WARNING: This post CONTAINS SPOILERS for “A Nightmare on Elm Street,” the largest one being this: It's poop. If you don't want to get spoiled, keep moving. There's nothing to see here.
First and foremost,
you should know that I absolutely love the original A Nightmare on Elm
Street and, for some reason, had high hopes for this franchise
movie's production company, Platinum Dunes, is responsible for almost
all of the classic horror movie franchise relaunches including The Texas Chainsaw
Massacre, Friday the 13th and Halloween. And while all of those
films aren't necessarily perfect, they are at the very least fun and
somewhat faithful to the originals.
But this…sigh. This is just a mishmash of horribly executed ideas. Here are ten shining examples.
10. Not one nod to Robert Englund: I understand that it could have come across as being a bit cheesy, but Robert Englund is and forever will be Freddy Krueger, just as Bela Lugosi will always be Dracula or Lon Chaney will always be the Wolfman. To put this movie together and not even throw him a one-liner bone is a big fuck you to the guy. With that being said, with the quality of the product being what it is, Englund should consider himself lucky.
9. Acting even I could have phoned in: Other than Jackie Earle Haley, I didn't recognize one person on the cast. Of course, that could have potentially meant for a great thing, especially considering that the original cast was made up entirely of no ones (including a fresh-faced Johnny Depp). But they didn't just cast no ones for these roles; they cast a gang of kids who appear to have just gotten off the bus from Nebraska. Kids who moved here to “live the dream” because they once landed a bit part in their church Christmas play. If I'm thinking “I could act better than anyone up there” while I'm watching a movie, that is a bad sign!
8. Cool credits ruined by shitty credits: This is definitely an art geek thing, but the opening credits were really nice. The sequence was filmed well, edited well, and the credits themselves were creepy, childlike handwriting written in chalk on concrete. Truly a nice bit of work for whoever put them together. Unfortunately, someone (most likely a studio exec who thought that bit of artistry would be hard to read) decided to then place a crappy standard font over it all with the exact same words. So, for instance, you'd see “Jackie Earle Haley” handwritten all creepy-like on concrete, and then floating over that shot the same words would come up typed out in an easy-to-read font. It's a little thing, but it's indicative of a huge lesson that Hollywood needs to learn: Leave the art to the artists, the business to the suits.

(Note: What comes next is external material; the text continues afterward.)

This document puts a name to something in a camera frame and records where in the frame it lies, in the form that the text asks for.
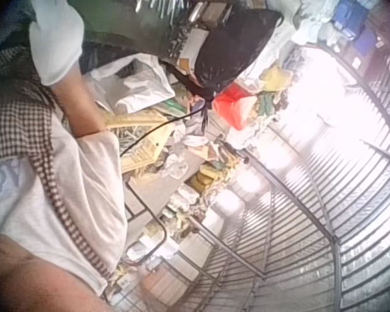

7. Make-up that looks like it was created for a high school musical: Sorry, folks, but Freddy looks exactly like Jackie Earle Haley in a rubber mask. Yeah, they added a small amount of crispy burnt flesh with some CG that looks alright, but for the most part two words kept going through my mind: Halloween costume.
6. Freddy isn't a child murderer:
Read that again: FREDDY ISN'T A CHILD MURDERER! At his scariest, Freddy
is a pedophile gardener who leaves scratches on kids. Sure, that definitely doesn't make him the nicest guy in the world, but what made Freddy scary to kids was
that he killed kids! Now he's about as scary as a fedora-wearing Catholic priest.
5. Freddy isn't even scary:
Beyond the gardening pedophile aspect mentioned above, Freddy doesn't
even look scary. Maybe it's because Jackie Earle Haley is too short,
too skinny, too childlike. But any of these aspects could have been
“fixed” with smart lighting and camera angles. They weren't. Instead,
we're expected to be scared of a guy who weighs no more Tori Spelling
and is no taller than Ryan Seacrest.
4. Token and cheap nods to classic scenes: The film paid homage to a few classic scenes from the first movie (Freddy's hand popping out of the water in the bathtub; Freddy pushing through the wall above the bed; etc.), but they're handled carelessly. Instead of it coming across as a true homage it felt like it was more of a decision where they thought, “Well, this worked in the first one so we should do that again,” to make up for the fact that everything surrounding it is pure drivel. For more on this thought jump to #2.
3. Loud noises aren't scary:
They're not! Sure, I'll jump if a loud-as-fuck bang goes off next to my
ear, but that doesn't mean I'm scared! It only means that
you're an untalented asshole who relies heavily on cheap frights to
cover up the fact that you don't know how to write a truly
2. It's confused and conflicted: If you want to do a complete relaunch, fine! If you want to do a remake, do it! But you can't have it both ways and this movie tried to do just that. They have some of the elements of the original (specific character names, scenes and even lines of dialogue), but the rest of it is just a fuck-all, throwing caution into the wind and hoping that something, anything sticks. It feels like they made a brand-new horror movie completely unrelated to anything with the franchise and then thought it would be cool if they just threw in a bunch of references and parody scenes from the first movie. It doesn't know what it wants to be (relaunch vs. remake, new vs. old, serious vs. slapsticky, etc.) and the viewer is left not caring about one second of it.
1. It sucks:
That pretty much sums it up. Those two simple words should have been my
entire review because it would have saved me a shitload of time.